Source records
****************************************

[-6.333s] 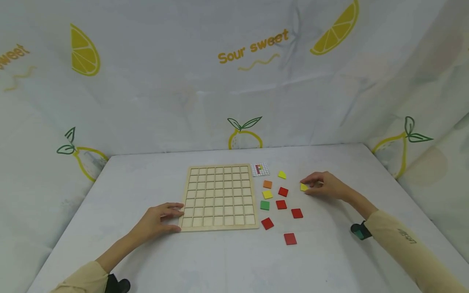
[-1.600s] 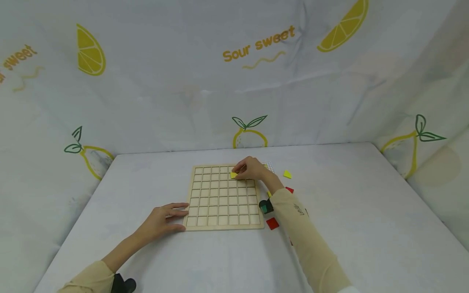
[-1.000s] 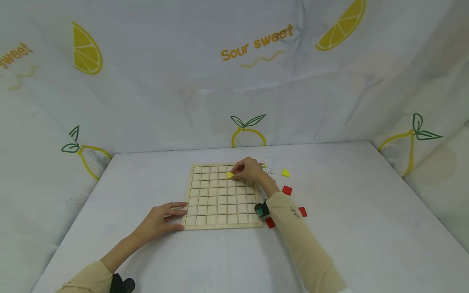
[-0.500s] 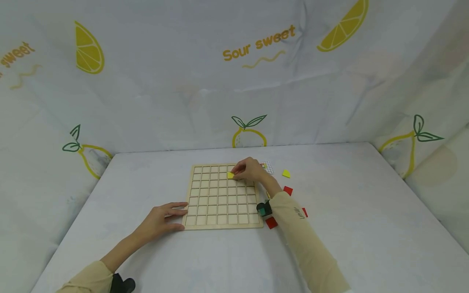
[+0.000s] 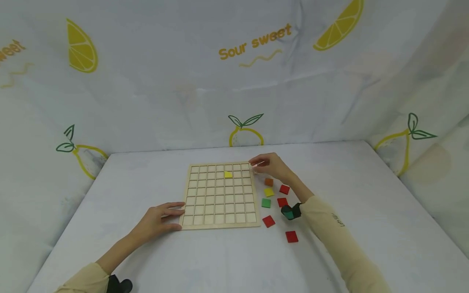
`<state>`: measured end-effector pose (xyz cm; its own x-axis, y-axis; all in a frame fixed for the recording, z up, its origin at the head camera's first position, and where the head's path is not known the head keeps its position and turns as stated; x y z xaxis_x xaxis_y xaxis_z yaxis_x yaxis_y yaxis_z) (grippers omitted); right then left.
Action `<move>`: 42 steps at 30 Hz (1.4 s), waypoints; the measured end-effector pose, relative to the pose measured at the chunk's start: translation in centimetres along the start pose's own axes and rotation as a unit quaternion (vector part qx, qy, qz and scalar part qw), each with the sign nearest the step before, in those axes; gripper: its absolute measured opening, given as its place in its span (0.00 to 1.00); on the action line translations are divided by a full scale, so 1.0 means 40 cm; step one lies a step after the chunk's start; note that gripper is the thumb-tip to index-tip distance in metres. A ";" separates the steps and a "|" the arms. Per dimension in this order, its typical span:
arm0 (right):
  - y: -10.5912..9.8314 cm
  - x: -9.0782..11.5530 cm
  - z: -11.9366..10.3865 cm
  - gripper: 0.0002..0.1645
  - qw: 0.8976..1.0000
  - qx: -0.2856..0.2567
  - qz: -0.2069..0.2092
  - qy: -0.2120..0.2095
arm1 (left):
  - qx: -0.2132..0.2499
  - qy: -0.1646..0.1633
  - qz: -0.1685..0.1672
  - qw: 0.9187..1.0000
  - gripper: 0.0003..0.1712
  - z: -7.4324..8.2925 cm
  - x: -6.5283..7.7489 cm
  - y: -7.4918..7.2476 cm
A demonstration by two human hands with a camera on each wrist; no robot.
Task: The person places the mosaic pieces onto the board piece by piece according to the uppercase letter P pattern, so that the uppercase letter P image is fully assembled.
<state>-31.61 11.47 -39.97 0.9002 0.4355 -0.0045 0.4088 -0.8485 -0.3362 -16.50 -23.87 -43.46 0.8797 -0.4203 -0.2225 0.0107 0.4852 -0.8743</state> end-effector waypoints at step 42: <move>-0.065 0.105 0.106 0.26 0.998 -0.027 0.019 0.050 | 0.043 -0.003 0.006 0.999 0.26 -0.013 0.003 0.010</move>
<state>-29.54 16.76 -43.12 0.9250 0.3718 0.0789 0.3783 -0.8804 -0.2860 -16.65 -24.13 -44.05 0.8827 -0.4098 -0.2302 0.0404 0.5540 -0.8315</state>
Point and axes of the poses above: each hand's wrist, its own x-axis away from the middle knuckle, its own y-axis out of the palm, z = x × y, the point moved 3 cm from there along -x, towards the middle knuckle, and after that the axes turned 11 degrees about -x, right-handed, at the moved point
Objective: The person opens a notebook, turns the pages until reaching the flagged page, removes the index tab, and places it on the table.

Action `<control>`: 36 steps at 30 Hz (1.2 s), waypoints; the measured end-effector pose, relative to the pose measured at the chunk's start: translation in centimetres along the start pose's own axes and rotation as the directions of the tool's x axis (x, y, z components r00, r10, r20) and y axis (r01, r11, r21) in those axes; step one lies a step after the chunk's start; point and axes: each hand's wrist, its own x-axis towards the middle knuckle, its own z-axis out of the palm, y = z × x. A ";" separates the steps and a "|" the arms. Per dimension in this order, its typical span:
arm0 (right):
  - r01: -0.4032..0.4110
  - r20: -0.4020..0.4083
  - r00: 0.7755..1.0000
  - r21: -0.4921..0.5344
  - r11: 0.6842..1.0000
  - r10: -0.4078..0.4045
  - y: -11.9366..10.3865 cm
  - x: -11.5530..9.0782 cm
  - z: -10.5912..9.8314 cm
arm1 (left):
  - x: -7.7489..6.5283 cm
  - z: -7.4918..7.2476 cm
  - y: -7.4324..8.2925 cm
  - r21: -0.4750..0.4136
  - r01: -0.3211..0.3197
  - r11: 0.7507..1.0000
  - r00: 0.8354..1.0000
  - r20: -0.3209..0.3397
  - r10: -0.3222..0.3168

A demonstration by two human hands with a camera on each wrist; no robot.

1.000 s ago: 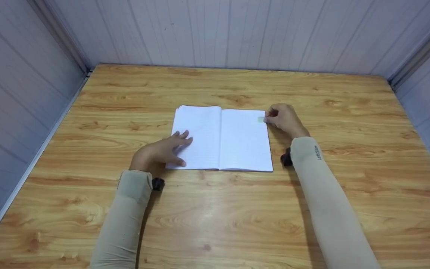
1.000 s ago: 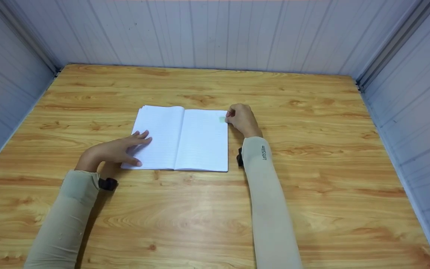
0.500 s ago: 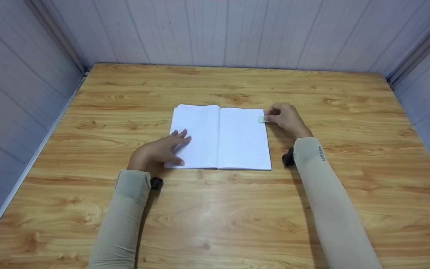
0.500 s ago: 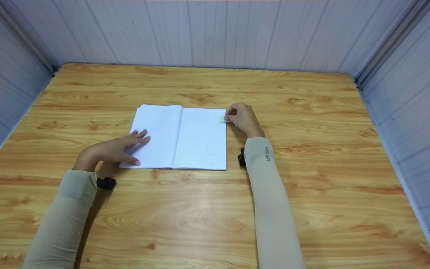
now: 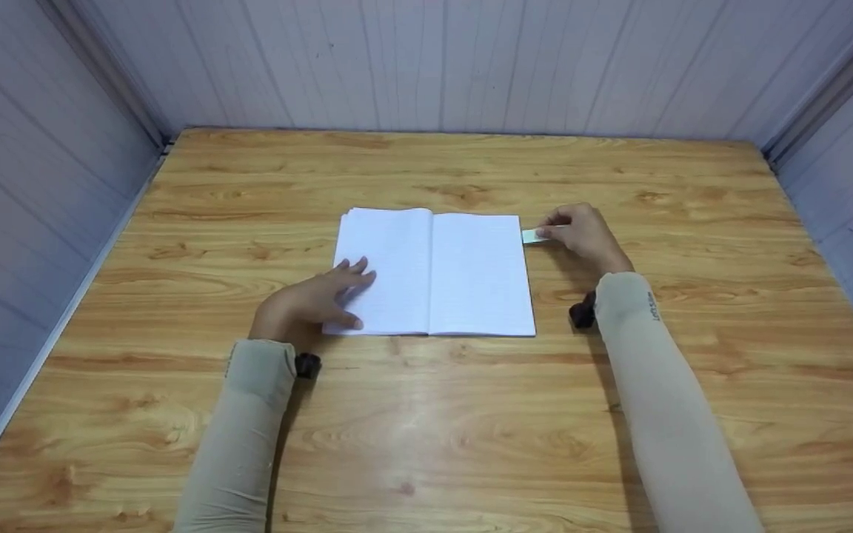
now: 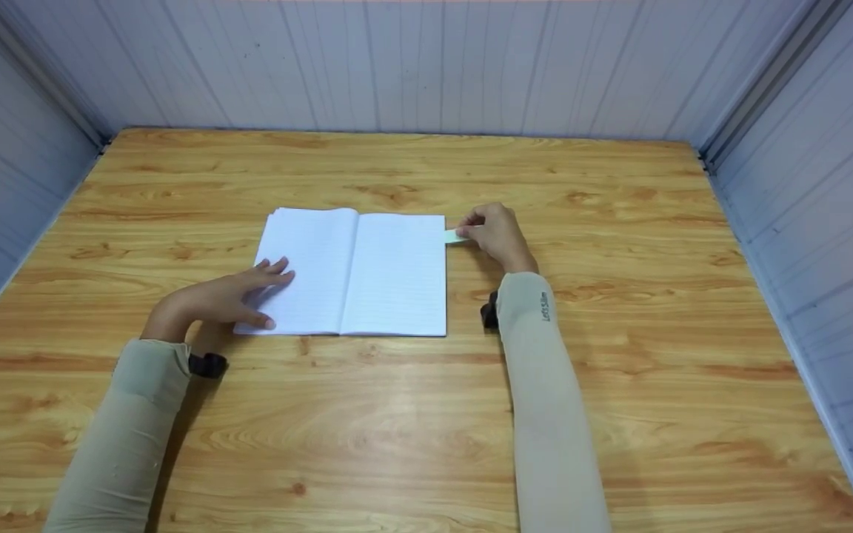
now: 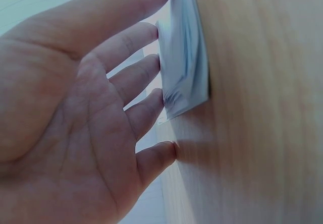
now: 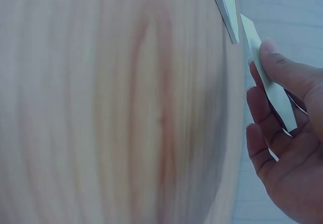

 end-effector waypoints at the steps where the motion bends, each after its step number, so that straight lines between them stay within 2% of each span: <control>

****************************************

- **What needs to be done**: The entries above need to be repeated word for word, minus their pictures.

- **Task answer**:
[-6.333s] 
[-1.600s] 
[-1.000s] 
[-0.500s] 
[+0.000s] 
`<state>`: measured end-effector pose (xyz cm; its own x-axis, y-axis; all in a frame fixed for the recording, z up, its origin at the head camera's first position, and where the head's path is not known the head keeps its position and turns as stated; x y z xaxis_x xaxis_y xaxis_z yaxis_x yaxis_y yaxis_z) (grippers omitted); right then left.
Action `<move>`: 42 steps at 30 Hz (1.4 s), waypoints; the measured end-effector pose, relative to the pose measured at the chunk's start: translation in centimetres along the start pose's own axes and rotation as a unit quaternion (vector part qx, qy, qz and scalar part qw), each with the sign nearest the step before, in those axes; gripper: its absolute measured opening, given as its place in its span (0.00 to 1.00); on the action line translations are divided by a full scale, so 1.0 means 40 cm; step one lies a step after the chunk's start; note that gripper is the thumb-tip to index-tip distance in metres. A ";" separates the steps and a "|" the arms. Per dimension in this order, its typical span:
arm0 (right):
  - y: -10.5912..9.8314 cm
  - x: -9.0782..11.5530 cm
  - z: -11.9366..10.3865 cm
  - gripper: 0.0002..0.1645
  - qw: 0.8976..1.0000
  - qx: -0.2856..0.2567
  - qz: -0.2069..0.2092
  - qy: -0.2120..0.2095
arm1 (left):
  - qx: -0.2132..0.2499
  - qy: -0.1646..0.1633
  - qz: -0.1685..0.1672
  - qw: 0.9187..1.0000
  - gripper: 0.0003..0.1712
  - z: -7.4324..8.2925 cm
  - x: -6.5283..7.7489 cm
  - y: -7.4918..7.2476 cm
A demonstration by two human hands with a camera on each wrist; no robot.
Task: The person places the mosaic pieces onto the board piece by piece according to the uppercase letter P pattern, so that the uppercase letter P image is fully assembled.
<state>-31.61 11.47 -39.97 0.9002 0.4355 -0.0045 0.4088 -0.8485 -0.3362 -16.50 -23.87 -43.46 0.8797 -0.4203 -0.2225 0.0107 0.4852 -0.8743</state> end-effector waypoints at step 42: <move>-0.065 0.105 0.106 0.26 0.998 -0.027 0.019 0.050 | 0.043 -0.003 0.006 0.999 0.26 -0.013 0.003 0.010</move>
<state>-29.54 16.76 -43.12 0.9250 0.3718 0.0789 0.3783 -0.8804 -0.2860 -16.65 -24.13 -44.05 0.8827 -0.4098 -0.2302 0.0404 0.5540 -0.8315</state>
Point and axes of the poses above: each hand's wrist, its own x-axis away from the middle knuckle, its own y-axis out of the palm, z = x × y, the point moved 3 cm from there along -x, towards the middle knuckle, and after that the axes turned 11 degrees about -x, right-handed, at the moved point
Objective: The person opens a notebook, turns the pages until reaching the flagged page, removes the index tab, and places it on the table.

Action `<control>`: 36 steps at 30 Hz (1.2 s), waypoints; the measured end-effector pose, relative to the pose measured at the chunk's start: translation in centimetres along the start pose's own axes and rotation as the directions of the tool's x axis (x, y, z components r00, r10, r20) and y axis (r01, r11, r21) in those axes; step one lies a step after the chunk's start; point and axes: each hand's wrist, its own x-axis towards the middle knuckle, its own z-axis out of the palm, y = z × x. A ";" separates the steps and a "|" the arms. Per dimension in this order, its typical span:
arm0 (right):
  - r01: -0.4032..0.4110
  - r20: -0.4020..0.4083
  - r00: 0.7755..1.0000
  - r21: -0.4921..0.5344
  - r11: 0.6842..1.0000
  - r10: -0.4078..0.4045
  - y: -11.9366..10.3865 cm
  - x: -11.5530..9.0782 cm
  - z: -10.5912..9.8314 cm
arm1 (left):
  - x: -7.7489..6.5283 cm
  - z: -7.4918..7.2476 cm
  - y: -7.4324..8.2925 cm
  - r21: -0.4750..0.4136
  - r01: -0.3211..0.3197
  - r11: 0.7507..1.0000
  - r00: 0.8354..1.0000
  - r20: -0.3209..0.3397
  - r10: -0.3222..0.3168

A demonstration by two human hands with a camera on each wrist; no robot.

1.000 s ago: 
1.000 s ago: 
0.500 s ago: 
0.500 s ago: 
now: 
now: 
now: 
now: 

 end-effector waypoints at the steps where the motion bends, each after its step number, so that straight lines between them stay within 2% of each span: <control>

The response is finished, and the exercise is complete.